Sebelumnya, Kantor Wilayah Kementerian Agama (Kemenag) Sulawesi Tenggara (Sultra) mengimbau kepada seluruh masyarakat khususnya umat Muslim, agar tidak melakukan takbir keliling karena tidak ada dalam hukum Islam, apalagi masih dalam situasi pandemi COVID-19.

"Takbir keliling itu kan hanya acara seremonial, takbir keliling itu kan tidak masuk dalam hukum Islam, yang masuk itu kan takbir di masjid, bukan pawai-pawai," kata Kepala Kanwil Kemenag Sultra Fesal Musaad saat diwawancara via selulernya, Rabu.

Ia menuturkan hal itu merujuk pada Surat Edaran (SE) Menteri Agama (Menag) RI Nomor 7 Tahun 2021 tentang Panduan Penyelenggaraan Shalat Idul Fitri Tahun 1442 Hijriah/2021 di saat pandemi COVID.

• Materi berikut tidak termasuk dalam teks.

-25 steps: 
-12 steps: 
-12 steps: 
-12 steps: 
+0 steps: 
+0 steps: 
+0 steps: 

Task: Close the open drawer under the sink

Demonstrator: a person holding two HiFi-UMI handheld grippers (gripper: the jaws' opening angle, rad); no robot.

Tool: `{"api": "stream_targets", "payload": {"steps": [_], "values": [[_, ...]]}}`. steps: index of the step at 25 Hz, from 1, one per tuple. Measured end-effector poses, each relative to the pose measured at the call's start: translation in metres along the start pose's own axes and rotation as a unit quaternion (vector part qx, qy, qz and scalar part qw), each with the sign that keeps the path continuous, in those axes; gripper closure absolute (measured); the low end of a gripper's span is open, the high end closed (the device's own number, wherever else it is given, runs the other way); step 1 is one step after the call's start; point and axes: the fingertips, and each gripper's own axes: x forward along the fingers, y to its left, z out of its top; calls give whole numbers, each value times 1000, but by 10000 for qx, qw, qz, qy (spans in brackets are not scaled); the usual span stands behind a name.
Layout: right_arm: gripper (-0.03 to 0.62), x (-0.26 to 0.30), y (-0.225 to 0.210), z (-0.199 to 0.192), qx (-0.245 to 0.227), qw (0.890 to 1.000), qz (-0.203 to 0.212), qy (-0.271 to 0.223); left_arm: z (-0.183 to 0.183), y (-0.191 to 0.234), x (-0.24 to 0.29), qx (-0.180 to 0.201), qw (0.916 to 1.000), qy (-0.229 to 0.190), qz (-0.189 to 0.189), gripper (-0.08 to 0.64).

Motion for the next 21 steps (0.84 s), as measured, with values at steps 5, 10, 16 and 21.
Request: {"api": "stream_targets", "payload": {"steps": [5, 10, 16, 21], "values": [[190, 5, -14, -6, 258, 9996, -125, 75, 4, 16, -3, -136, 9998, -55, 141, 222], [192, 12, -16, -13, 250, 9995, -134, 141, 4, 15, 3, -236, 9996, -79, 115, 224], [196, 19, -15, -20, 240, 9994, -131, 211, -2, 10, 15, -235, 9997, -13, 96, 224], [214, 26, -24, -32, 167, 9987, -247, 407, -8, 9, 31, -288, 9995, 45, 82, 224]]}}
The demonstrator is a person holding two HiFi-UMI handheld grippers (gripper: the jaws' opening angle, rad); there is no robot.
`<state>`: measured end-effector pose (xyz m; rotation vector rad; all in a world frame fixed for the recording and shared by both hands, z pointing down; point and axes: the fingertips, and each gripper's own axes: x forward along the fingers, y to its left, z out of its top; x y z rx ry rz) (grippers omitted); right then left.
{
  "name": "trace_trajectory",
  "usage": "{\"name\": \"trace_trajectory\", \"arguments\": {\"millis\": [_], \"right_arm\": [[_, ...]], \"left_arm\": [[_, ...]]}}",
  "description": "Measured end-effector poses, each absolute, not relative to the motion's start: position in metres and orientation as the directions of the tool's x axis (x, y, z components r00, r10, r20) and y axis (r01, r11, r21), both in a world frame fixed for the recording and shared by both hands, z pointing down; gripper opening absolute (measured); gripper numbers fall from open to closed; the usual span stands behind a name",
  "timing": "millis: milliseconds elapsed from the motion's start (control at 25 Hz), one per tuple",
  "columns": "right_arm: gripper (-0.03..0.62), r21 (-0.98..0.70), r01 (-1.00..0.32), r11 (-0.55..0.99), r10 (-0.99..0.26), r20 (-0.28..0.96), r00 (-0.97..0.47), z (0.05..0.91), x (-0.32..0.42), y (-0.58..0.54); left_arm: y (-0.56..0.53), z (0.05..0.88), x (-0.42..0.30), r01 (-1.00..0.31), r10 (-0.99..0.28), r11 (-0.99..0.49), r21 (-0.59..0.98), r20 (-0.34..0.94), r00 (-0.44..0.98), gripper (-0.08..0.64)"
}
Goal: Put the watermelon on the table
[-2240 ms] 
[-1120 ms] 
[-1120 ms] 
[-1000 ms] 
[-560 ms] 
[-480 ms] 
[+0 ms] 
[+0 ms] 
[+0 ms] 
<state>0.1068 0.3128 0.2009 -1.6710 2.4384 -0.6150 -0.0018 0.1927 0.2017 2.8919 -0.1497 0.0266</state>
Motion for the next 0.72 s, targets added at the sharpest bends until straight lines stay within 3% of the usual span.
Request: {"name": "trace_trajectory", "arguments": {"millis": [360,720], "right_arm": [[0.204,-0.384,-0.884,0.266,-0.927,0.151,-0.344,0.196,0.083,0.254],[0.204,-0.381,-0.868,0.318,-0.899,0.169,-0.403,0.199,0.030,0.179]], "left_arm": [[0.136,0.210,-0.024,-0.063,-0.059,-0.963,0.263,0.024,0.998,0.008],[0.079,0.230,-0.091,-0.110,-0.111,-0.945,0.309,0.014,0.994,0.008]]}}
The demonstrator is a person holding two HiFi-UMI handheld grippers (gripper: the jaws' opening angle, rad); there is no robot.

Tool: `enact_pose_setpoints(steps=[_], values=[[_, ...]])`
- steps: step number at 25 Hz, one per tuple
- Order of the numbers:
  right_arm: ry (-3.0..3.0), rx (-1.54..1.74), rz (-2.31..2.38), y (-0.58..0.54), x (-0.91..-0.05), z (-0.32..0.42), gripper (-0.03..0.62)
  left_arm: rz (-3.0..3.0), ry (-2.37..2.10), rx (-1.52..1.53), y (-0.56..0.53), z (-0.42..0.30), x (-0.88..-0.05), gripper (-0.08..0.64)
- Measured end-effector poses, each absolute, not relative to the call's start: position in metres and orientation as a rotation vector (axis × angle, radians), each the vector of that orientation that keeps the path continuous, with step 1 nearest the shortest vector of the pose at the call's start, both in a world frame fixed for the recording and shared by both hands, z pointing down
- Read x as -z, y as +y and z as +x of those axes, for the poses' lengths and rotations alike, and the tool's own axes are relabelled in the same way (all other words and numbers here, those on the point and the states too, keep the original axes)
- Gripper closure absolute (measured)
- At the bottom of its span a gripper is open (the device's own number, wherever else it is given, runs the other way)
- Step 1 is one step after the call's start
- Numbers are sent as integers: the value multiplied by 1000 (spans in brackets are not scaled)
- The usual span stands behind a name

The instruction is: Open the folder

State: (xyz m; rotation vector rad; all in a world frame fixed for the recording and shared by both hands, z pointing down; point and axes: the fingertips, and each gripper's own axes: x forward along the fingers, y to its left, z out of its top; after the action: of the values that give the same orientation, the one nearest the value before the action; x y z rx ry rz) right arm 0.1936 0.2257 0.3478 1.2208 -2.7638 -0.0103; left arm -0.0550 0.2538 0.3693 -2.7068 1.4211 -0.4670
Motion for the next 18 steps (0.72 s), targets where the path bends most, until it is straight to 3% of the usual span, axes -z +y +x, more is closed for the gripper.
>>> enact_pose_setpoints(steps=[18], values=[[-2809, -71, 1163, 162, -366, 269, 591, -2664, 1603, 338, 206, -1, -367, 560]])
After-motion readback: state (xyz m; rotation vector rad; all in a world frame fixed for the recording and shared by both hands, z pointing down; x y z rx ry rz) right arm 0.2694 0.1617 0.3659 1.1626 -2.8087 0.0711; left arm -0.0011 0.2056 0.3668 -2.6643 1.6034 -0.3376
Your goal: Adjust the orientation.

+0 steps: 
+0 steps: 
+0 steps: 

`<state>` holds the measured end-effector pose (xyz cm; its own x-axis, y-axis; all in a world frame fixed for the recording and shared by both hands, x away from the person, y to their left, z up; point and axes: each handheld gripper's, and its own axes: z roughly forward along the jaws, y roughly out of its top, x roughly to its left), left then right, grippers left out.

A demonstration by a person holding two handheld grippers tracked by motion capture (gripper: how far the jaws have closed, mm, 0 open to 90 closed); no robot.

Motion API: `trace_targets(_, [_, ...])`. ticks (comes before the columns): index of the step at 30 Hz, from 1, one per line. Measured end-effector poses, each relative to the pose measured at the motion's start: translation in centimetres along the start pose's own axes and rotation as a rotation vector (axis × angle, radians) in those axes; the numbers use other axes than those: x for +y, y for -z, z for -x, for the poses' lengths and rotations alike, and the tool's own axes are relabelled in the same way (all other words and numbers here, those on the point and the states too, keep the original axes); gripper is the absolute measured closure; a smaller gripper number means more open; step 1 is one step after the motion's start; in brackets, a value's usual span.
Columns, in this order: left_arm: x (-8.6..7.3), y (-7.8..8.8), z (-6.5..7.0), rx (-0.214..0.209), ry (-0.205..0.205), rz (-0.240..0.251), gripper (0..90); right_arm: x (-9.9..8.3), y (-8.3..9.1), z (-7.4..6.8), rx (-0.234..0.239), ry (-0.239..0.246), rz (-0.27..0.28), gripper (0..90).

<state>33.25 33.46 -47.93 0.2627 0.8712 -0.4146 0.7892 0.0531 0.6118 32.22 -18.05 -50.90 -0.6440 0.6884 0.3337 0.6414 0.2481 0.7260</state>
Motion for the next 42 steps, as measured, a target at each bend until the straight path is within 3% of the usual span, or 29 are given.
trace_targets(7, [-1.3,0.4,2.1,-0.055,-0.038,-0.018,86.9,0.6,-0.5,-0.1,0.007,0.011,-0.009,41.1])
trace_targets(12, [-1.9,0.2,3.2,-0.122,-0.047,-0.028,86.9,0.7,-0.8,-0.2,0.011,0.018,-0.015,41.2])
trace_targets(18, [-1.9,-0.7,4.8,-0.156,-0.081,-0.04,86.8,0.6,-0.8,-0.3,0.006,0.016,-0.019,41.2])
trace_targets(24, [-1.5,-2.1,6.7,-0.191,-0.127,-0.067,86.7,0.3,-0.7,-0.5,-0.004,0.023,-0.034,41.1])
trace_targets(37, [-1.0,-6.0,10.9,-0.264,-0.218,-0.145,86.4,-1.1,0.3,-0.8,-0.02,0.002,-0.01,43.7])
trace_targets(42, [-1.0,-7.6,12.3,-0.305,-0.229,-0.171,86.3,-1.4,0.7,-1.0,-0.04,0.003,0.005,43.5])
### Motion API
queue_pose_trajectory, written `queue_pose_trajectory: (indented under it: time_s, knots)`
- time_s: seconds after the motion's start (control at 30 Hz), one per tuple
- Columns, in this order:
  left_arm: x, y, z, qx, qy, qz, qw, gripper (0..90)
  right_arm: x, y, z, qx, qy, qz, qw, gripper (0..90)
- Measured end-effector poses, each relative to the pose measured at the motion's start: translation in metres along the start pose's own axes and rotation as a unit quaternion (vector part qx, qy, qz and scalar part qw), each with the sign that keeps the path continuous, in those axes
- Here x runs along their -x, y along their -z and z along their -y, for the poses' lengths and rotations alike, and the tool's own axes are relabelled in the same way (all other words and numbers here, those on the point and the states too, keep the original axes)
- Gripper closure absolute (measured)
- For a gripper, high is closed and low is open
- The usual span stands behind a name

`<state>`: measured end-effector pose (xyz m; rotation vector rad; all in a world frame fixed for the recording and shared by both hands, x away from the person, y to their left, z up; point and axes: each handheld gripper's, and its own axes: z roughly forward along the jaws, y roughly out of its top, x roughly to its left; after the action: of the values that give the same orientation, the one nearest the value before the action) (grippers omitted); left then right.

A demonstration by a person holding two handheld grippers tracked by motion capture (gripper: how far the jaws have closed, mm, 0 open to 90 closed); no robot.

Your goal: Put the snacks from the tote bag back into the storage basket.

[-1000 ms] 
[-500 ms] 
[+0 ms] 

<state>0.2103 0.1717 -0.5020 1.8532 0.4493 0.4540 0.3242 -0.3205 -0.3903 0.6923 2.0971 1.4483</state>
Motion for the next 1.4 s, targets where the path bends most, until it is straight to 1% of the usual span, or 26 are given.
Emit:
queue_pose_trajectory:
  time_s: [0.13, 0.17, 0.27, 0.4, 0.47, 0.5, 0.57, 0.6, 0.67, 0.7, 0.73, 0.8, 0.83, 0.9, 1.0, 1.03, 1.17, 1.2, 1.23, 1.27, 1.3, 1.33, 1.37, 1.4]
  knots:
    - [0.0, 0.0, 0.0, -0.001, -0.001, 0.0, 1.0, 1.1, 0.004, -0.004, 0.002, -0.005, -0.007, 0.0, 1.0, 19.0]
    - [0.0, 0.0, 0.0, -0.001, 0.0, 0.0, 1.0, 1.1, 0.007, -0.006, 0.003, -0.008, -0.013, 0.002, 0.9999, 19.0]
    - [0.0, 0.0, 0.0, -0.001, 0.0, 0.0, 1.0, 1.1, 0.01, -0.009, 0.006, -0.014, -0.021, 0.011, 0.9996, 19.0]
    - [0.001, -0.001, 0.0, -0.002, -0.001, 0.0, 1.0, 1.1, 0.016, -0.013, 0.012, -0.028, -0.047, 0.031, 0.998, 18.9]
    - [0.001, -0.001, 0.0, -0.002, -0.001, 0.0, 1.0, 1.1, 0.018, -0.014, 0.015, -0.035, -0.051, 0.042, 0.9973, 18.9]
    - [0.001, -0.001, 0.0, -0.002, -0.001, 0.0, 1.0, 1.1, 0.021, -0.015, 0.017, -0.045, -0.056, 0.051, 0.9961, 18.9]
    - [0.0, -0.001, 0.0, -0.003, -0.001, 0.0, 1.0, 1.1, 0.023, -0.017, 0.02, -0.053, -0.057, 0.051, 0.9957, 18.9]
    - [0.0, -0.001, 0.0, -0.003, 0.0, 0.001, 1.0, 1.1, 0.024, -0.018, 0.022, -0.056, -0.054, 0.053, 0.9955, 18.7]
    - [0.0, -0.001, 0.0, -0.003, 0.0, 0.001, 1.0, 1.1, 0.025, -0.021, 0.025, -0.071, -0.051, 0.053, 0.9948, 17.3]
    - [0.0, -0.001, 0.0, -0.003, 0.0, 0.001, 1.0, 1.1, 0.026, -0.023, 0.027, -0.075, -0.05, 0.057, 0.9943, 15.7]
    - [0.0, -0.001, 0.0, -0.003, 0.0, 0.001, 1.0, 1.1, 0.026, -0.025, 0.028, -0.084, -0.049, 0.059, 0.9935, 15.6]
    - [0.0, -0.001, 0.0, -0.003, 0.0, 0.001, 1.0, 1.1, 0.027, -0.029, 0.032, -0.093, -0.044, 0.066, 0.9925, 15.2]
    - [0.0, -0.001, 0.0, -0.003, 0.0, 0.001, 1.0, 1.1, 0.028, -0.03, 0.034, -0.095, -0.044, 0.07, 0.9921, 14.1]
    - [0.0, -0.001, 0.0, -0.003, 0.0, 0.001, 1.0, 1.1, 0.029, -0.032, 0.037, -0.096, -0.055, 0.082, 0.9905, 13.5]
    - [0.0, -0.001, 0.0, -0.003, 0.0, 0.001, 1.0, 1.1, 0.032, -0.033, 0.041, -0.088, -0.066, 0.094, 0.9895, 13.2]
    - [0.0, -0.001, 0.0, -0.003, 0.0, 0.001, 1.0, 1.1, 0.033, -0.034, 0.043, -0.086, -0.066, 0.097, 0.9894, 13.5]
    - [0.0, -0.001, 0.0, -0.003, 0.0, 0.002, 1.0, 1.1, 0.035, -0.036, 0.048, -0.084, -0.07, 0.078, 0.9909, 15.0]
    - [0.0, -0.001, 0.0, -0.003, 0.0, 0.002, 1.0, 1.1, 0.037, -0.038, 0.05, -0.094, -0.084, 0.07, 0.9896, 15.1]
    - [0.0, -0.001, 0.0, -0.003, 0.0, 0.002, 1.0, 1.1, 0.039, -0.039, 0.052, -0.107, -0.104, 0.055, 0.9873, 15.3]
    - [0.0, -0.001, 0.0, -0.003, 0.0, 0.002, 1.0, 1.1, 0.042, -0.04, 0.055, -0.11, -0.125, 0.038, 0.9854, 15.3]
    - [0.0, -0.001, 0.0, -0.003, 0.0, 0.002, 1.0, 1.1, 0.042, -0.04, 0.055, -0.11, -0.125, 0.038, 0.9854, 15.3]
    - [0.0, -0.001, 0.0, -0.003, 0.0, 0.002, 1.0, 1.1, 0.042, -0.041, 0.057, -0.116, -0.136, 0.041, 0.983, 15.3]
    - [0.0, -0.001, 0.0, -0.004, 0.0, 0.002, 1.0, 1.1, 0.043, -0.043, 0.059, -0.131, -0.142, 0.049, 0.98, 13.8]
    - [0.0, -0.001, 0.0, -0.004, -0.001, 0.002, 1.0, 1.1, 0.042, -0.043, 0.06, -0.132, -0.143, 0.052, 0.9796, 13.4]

Selain itu, menurut dia, pelaksanaan takbir keliling juga berpotensi terjadi hal-hal yang tidak diinginkan, seperti bisa terjadi kecelakaan karena ada aksi saling balap, termasuk mengganggu arus lalu lintas.

"Takbir keliling potensi anak-anak muda lakukan balapan liar, itu kan mudharatnya sangat besar dan bisa menimbulkan kerumunan, mobilisasi, itu yang dihindarkan," ujar dia.

Karena itu, dia menyampaikan bahwa takbir dapat dilakukan di setiap masjid masing-masing, dengan tetap menerapkan protokol kesehatan maksimal 10 persen dari kapasitas sesuai Surat Edaran Menteri Agama.

Bahkan, ia menyatakan takbir juga dapat dilakukan secara virtual karena masih dalam situasi pandemi COVID-19. Hal ini juga dilakukan sebagai upaya mencegah kerumunan dan bentuk dari penerapan protokol kesehatan.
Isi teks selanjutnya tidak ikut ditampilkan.